EXERCISE GOAL — Write out, word for word, the part of the listing below that opens with the line containing "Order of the" and closes with the line containing "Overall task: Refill", keeping both of those lines and adding no others.

COLLECTED MATERIAL —

________________________

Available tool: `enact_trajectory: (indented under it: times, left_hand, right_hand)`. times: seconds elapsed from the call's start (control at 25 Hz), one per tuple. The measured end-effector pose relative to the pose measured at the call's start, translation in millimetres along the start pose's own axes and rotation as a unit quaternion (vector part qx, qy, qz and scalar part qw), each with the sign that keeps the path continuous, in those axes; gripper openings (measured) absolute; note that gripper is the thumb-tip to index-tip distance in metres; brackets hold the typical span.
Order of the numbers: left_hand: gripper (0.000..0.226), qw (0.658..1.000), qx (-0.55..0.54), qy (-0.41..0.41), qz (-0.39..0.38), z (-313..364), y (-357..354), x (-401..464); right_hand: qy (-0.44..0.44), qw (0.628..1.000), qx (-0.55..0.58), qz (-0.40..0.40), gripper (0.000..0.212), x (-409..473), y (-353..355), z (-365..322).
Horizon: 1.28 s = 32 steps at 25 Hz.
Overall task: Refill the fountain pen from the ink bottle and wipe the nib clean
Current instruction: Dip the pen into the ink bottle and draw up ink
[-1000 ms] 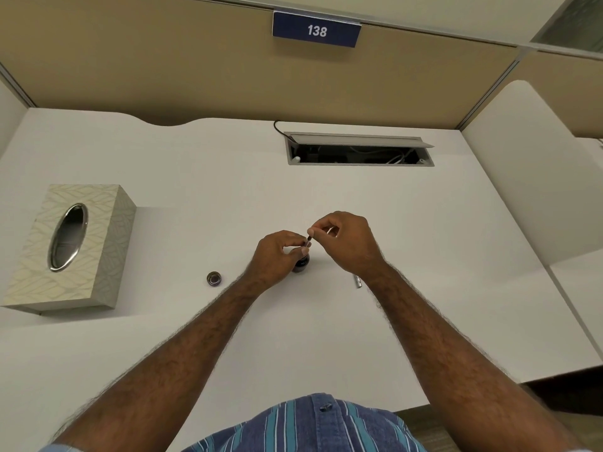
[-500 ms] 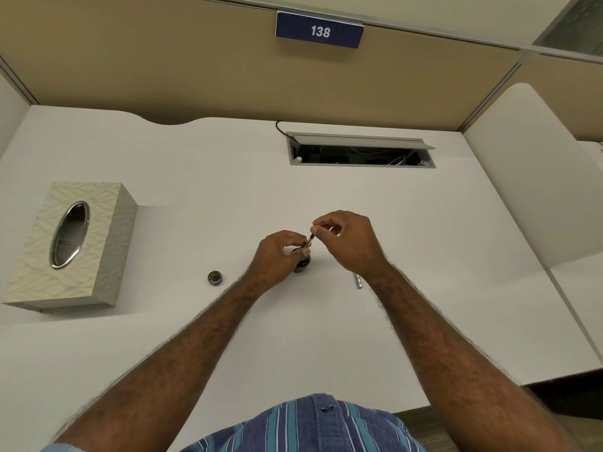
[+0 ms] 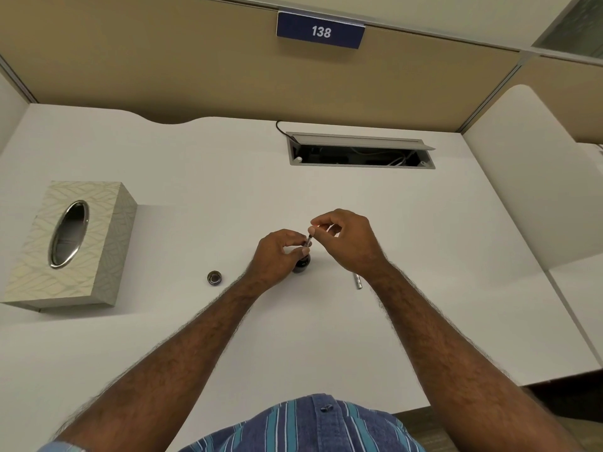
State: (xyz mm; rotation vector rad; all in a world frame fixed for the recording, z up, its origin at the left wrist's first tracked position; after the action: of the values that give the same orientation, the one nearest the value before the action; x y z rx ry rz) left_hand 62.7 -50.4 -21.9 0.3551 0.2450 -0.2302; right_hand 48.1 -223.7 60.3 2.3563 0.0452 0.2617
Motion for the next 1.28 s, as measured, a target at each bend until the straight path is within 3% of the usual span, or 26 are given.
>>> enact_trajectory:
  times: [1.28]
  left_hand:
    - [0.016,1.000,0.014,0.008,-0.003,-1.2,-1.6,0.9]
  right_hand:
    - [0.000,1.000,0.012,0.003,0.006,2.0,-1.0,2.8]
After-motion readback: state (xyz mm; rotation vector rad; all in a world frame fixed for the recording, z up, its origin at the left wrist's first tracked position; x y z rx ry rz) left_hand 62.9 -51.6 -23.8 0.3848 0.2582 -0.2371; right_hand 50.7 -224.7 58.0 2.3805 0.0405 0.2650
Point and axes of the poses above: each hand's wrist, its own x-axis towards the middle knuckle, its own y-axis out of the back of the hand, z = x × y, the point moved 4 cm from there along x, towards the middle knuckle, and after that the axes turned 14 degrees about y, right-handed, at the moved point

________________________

ANSWER SECTION —
Order of the numbers: left_hand: gripper (0.000..0.226), qw (0.658..1.000), qx (-0.55..0.54), qy (-0.41..0.41), qz (-0.39..0.38), z (-313..364), y (-357..354), x (-401..464); right_hand: qy (-0.44..0.44), qw (0.628..1.000), qx (-0.55..0.58), qz (-0.40..0.40), gripper (0.000..0.212), x (-409..473), y (-353..355), z (-365..322).
Horizon: 1.28 s = 32 steps at 25 Hz.
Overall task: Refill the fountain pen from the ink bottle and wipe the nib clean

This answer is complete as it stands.